Description of the task
For each line below that contains the word "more", return that line.

Supplied material
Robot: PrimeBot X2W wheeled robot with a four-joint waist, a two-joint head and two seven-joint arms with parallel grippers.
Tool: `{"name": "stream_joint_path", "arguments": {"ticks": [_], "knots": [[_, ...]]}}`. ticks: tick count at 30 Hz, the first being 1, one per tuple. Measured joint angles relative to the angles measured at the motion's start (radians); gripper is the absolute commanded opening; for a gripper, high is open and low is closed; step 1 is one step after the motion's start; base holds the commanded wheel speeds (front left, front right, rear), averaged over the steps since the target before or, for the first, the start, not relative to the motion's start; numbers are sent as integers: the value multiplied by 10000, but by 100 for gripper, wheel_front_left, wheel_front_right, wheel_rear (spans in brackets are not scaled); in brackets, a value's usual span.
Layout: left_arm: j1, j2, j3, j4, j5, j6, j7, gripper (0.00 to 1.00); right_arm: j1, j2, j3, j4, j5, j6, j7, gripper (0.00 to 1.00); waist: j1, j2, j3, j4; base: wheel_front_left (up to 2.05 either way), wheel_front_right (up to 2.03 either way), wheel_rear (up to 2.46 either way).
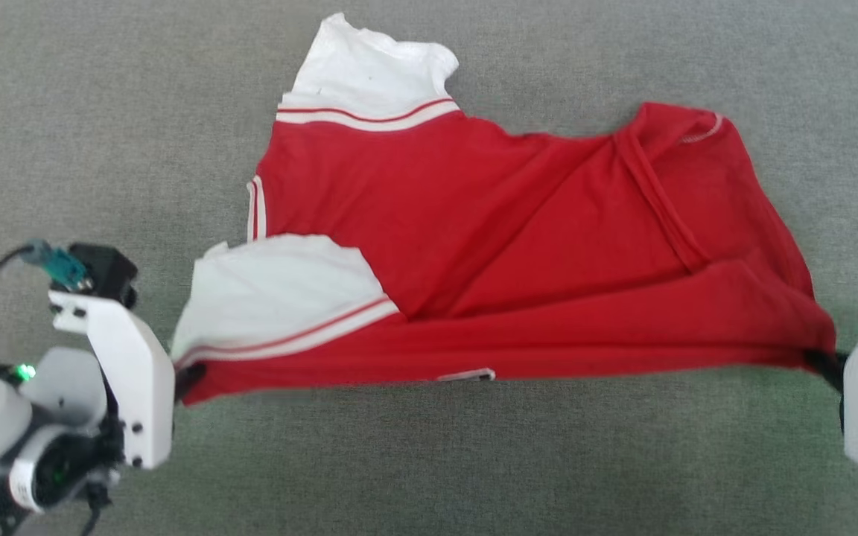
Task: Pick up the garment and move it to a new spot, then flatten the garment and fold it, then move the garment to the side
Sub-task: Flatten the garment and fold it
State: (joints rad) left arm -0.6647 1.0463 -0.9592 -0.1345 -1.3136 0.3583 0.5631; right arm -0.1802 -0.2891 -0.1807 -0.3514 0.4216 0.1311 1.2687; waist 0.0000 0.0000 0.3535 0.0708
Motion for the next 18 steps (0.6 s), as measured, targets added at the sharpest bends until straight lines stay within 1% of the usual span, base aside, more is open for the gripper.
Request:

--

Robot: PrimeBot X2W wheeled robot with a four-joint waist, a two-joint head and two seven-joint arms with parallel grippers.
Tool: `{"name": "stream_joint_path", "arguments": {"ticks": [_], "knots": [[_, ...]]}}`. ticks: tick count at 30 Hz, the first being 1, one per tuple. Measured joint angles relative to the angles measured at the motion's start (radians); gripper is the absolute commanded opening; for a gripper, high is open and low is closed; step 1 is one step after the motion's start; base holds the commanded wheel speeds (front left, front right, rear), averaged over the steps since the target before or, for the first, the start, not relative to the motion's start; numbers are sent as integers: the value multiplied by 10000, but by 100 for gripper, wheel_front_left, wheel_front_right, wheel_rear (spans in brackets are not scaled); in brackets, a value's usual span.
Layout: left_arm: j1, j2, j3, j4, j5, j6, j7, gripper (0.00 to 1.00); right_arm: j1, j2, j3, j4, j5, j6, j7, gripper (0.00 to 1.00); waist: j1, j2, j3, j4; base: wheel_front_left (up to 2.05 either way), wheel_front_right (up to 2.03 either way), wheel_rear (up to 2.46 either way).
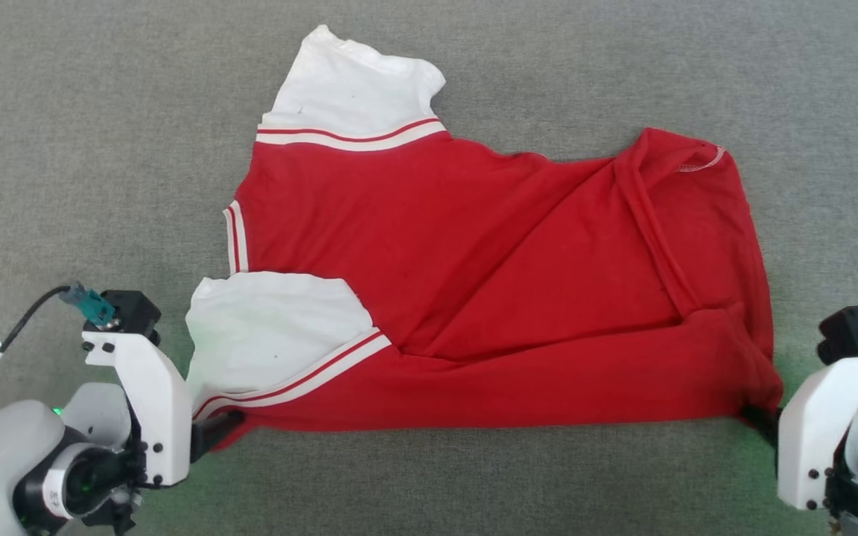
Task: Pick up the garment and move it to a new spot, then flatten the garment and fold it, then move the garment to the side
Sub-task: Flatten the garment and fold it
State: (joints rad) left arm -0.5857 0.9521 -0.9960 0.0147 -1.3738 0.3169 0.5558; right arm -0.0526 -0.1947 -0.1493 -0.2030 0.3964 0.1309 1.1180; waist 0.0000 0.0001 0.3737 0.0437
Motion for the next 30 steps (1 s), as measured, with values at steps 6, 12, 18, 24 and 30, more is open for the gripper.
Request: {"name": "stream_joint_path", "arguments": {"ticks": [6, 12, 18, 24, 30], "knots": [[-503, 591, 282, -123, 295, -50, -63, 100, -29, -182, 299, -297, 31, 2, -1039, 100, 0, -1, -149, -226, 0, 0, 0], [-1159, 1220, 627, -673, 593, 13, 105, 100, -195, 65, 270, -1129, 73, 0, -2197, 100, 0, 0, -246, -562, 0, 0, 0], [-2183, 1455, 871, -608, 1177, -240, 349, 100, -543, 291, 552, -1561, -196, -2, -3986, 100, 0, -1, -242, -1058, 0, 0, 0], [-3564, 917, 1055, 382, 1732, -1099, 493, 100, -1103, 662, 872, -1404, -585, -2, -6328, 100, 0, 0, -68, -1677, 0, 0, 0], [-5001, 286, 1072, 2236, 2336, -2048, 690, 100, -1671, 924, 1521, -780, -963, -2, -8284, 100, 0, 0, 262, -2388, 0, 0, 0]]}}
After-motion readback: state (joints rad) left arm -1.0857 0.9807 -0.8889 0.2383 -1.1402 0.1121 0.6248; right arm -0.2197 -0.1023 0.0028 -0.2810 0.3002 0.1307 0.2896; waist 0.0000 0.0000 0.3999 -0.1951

Task output
Motion for the next 18 steps (0.6 s), as measured, targets added at the sharpest bends until straight lines stay within 1% of the usual span, base aside, more is open for the gripper.
Motion for the next 30 steps (1 s), as measured, with values at steps 6, 12, 18, 24 and 30, more is open for the gripper.

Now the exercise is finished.